In the early 20th century, the population of East Kilbride was less than 4,000. The first municipal building there was the old parish chambers in Main Street which was designed in the style of a villa, built in sandstone and was completed in 1913. The design involved a symmetrical main frontage of three bays facing onto Main Street. The central bay featured a doorway with a stone surround, a keystone and a cornice surmounted by a panel inscribed with the words "Parish Council Chambers 1913"; on the first floor, there was a single window surmounted by a segmental pediment. The outer bays were fenestrated by tri-partite windows on the ground floor and by bi-partite windows with dormer heads on the first floor.

Following significant population growth, largely associated with the development of the area as a new town, East Kilbride became a small burgh in 1963. In this context, the burgh leaders decided to commission more substantial offices: the site they selected was open land within the new town development area. The new building was designed by Scott Fraser & Browning, built by Holland, Hannen & Cubitts in concrete and glass and was officially opened by Princess Margaret, Countess of Snowdon, who was accompanied by the Earl of Snowdon, on 12 November 1968.

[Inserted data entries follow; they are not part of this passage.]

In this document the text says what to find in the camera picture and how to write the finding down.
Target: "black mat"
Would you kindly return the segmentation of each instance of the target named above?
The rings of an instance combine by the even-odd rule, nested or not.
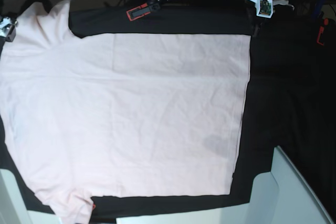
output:
[[[244,9],[167,7],[129,22],[123,8],[76,12],[70,28],[79,37],[101,33],[251,34]],[[335,107],[331,54],[317,47],[311,24],[275,18],[251,40],[251,81],[239,158],[226,196],[93,197],[92,221],[205,210],[248,203],[253,179],[268,172],[281,145],[335,218]],[[25,187],[3,143],[1,168],[16,176],[28,210],[52,212]]]

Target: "t-shirt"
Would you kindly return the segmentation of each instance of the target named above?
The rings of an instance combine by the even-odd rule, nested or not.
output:
[[[33,4],[0,60],[5,143],[36,197],[87,224],[92,196],[229,194],[250,37],[80,39],[69,5]]]

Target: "cable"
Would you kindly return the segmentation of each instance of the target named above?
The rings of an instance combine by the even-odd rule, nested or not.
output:
[[[331,7],[331,9],[334,11],[335,13],[335,17],[336,17],[336,10],[334,9],[334,7],[332,7],[332,5],[329,5]]]

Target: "black fabric surface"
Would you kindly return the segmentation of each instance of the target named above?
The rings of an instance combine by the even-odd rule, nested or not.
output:
[[[167,7],[134,22],[128,21],[125,11],[110,8],[71,13],[70,28],[79,37],[101,33],[251,34],[243,9]],[[336,219],[334,60],[330,51],[318,47],[313,32],[311,24],[275,16],[251,39],[251,80],[230,195],[93,197],[97,207],[91,220],[108,222],[117,217],[248,203],[253,179],[270,171],[277,145],[285,149]],[[27,209],[52,212],[25,187],[3,143],[3,129],[0,137],[0,168],[15,174]]]

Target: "black cloth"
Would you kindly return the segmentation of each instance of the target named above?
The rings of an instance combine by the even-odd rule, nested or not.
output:
[[[244,9],[166,7],[128,21],[126,9],[71,13],[72,32],[247,34],[252,29]],[[248,203],[253,179],[271,169],[274,147],[281,145],[335,218],[335,137],[332,57],[316,44],[312,25],[277,17],[251,39],[251,80],[247,88],[239,158],[230,195],[200,197],[93,197],[91,220],[168,214]],[[25,187],[3,143],[1,168],[16,176],[28,210],[52,212]]]

The design involved a five-storey rectangular wing adjacent to Andrew Street with two lower rise structures extending eastwards behind the building. Internally, the principal rooms were the council chamber, the district courtroom and an entertainments venue known as the Ballerup Hall which had a seating capacity of 300 people. The hall was named after Ballerup, East Kilbride's twin town in Denmark. A Wurlitzer concert organ with two manuals and ten pipe ranks was installed in the hall.

Following local government re-organisation in 1975, the building became the headquarters of the enlarged East Kilbride District Council, but it ceased to be the local seat of government when the new unitary authority, South Lanarkshire Council, was formed at Hamilton in 1996. However, it continued to be used by South Lanarkshire Council as a base for the delivery of local services. In February 2022, the council considered a masterplan for the town centre: options for the civic centre in the document included ongoing investment to restore the crumbling concrete on the building, or demolishing it and replacing it with a more modern civic structure.